Meanwhile, to the ever growing list of things that are all the fault of that ESSEMPEE, we can now add a No-Deal Brexit. You might have thought that the blame for Brexit rested with a Conservative party which froze out the devolved governments – not only from any input into the negotiations with the EU but which also failed to keep them informed, and which has ripped up its previous agreements with the EU and threatened to break international law, in the process trashing what little there was left of any goodwill from the EU towards Boris Johnson’s maladministration, all in its hellbent pursuit of the hardest possible Brexit.
However, if you thought that this meant that the possibility of crashing out of the EU without a deal was the responsibility of a criminally irresponsible Conservative party, you would of course be wrong. That is because absolutely nothing can possibly be the fault of the Conservatives when they coexist in the same universe as that ESSEMPEE.
Having systematically sidelined the Scottish Government from Brexit negotiations, Michael Gove, the UK Government minister for slimeballery and oozing, a position he job shares with every other Tory cabinet minister, now wants us to blame Nicola Sturgeon and the Scottish Government for undermining negotiations.

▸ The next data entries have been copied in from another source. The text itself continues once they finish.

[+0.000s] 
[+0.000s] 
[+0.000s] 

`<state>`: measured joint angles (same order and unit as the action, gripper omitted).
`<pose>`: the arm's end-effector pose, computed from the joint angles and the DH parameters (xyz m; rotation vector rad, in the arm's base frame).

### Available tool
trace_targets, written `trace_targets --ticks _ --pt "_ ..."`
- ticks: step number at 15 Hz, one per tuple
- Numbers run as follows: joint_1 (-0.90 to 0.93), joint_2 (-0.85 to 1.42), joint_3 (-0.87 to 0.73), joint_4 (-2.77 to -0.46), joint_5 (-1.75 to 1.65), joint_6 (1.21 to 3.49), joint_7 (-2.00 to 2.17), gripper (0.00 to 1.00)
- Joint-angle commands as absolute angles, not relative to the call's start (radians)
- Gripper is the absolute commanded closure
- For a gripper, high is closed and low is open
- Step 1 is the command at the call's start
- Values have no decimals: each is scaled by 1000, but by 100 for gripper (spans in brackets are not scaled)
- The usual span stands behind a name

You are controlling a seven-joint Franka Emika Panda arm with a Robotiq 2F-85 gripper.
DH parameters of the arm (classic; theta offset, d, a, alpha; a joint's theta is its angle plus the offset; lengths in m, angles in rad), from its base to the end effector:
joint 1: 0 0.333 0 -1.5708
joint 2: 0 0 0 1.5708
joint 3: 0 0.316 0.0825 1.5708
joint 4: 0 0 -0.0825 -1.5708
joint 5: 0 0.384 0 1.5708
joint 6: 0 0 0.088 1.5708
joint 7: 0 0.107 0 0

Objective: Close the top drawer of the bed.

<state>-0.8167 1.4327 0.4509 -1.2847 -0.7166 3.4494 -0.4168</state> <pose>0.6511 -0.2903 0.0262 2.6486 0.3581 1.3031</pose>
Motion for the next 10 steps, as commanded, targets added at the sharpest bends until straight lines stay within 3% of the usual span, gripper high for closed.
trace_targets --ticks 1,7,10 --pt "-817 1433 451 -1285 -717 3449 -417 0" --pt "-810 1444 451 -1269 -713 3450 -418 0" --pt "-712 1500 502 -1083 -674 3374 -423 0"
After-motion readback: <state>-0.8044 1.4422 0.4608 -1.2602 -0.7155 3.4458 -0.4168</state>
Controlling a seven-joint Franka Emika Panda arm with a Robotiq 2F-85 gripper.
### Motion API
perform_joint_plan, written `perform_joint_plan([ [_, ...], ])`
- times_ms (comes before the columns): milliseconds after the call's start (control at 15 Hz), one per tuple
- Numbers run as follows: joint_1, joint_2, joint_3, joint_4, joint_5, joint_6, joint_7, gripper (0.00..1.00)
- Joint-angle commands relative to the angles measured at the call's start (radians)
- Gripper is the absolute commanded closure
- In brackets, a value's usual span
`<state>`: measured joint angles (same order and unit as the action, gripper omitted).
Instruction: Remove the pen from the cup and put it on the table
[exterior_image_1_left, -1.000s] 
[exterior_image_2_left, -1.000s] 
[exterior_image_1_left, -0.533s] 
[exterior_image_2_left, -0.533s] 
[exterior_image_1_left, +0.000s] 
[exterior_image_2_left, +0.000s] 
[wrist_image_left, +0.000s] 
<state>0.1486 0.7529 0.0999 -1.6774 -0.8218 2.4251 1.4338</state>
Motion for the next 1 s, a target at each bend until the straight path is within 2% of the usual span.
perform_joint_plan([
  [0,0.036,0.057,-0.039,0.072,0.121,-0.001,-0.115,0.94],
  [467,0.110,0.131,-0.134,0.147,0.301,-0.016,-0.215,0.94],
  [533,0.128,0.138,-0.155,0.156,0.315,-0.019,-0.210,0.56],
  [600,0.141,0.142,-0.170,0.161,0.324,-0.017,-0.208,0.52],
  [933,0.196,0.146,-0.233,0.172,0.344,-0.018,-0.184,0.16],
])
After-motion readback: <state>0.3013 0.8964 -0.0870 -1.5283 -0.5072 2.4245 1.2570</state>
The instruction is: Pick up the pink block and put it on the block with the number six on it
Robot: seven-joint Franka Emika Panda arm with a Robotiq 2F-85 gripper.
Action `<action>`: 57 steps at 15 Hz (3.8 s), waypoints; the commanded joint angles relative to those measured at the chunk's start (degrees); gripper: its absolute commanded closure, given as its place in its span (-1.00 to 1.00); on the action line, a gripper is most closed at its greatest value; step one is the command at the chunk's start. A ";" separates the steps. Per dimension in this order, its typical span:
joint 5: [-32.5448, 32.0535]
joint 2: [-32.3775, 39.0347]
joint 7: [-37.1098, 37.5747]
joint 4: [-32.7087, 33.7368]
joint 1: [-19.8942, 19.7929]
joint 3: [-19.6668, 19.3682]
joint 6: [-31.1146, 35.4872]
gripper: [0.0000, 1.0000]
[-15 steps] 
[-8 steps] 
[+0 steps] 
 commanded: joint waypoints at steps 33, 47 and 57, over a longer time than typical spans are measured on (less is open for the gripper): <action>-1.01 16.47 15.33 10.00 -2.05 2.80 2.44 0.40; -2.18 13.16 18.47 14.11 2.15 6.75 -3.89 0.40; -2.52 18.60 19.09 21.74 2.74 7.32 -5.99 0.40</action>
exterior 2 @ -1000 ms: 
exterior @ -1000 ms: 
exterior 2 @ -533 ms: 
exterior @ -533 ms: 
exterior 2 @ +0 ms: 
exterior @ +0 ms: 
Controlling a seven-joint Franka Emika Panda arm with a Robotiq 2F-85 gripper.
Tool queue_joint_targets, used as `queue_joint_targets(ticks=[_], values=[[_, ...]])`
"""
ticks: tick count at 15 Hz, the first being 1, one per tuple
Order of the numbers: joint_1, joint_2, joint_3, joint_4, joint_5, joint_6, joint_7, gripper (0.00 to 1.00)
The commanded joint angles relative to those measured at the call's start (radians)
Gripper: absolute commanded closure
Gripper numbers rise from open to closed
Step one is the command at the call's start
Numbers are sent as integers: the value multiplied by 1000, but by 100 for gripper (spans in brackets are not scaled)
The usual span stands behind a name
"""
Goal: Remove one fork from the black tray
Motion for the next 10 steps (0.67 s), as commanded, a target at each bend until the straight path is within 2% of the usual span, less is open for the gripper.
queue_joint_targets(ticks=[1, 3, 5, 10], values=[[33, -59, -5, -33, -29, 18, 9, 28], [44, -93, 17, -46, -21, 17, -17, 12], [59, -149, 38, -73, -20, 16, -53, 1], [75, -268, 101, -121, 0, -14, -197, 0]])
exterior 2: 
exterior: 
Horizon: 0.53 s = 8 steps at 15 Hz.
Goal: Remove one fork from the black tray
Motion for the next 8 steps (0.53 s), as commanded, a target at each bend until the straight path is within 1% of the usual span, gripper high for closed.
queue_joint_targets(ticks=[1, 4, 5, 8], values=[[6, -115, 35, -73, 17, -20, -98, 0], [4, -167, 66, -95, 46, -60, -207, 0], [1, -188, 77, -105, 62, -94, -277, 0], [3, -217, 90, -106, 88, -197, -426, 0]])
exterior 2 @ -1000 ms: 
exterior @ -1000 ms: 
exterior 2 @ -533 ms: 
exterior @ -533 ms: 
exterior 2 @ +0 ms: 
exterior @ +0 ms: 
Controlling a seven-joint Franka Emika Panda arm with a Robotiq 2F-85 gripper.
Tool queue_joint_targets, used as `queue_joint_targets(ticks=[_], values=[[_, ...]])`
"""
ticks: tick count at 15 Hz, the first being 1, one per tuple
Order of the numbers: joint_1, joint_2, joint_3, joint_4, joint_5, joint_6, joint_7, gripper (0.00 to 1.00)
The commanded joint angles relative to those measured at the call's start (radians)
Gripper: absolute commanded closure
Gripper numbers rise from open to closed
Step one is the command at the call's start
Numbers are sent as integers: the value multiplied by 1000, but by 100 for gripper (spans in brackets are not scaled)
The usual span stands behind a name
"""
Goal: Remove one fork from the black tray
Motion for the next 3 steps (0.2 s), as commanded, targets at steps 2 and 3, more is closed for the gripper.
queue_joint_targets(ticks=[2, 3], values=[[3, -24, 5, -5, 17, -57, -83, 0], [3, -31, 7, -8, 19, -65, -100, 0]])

And there we all were thinking that the British Government was doing a grand job of that all by itself. Gove’s petulance is because Nicola Sturgeon had the audacity to make her own representations to EU negotiator Michel Barnier and was not content to sit in silence despite being told to wheesht by her British superiors.
Of course it’s not like anyone is surprised that Gove won’t take responsibility for his own government’s mistakes. Michael Gove wouldn’t take responsibility for a loud and smelly fart in a lift he was occupying all by himself.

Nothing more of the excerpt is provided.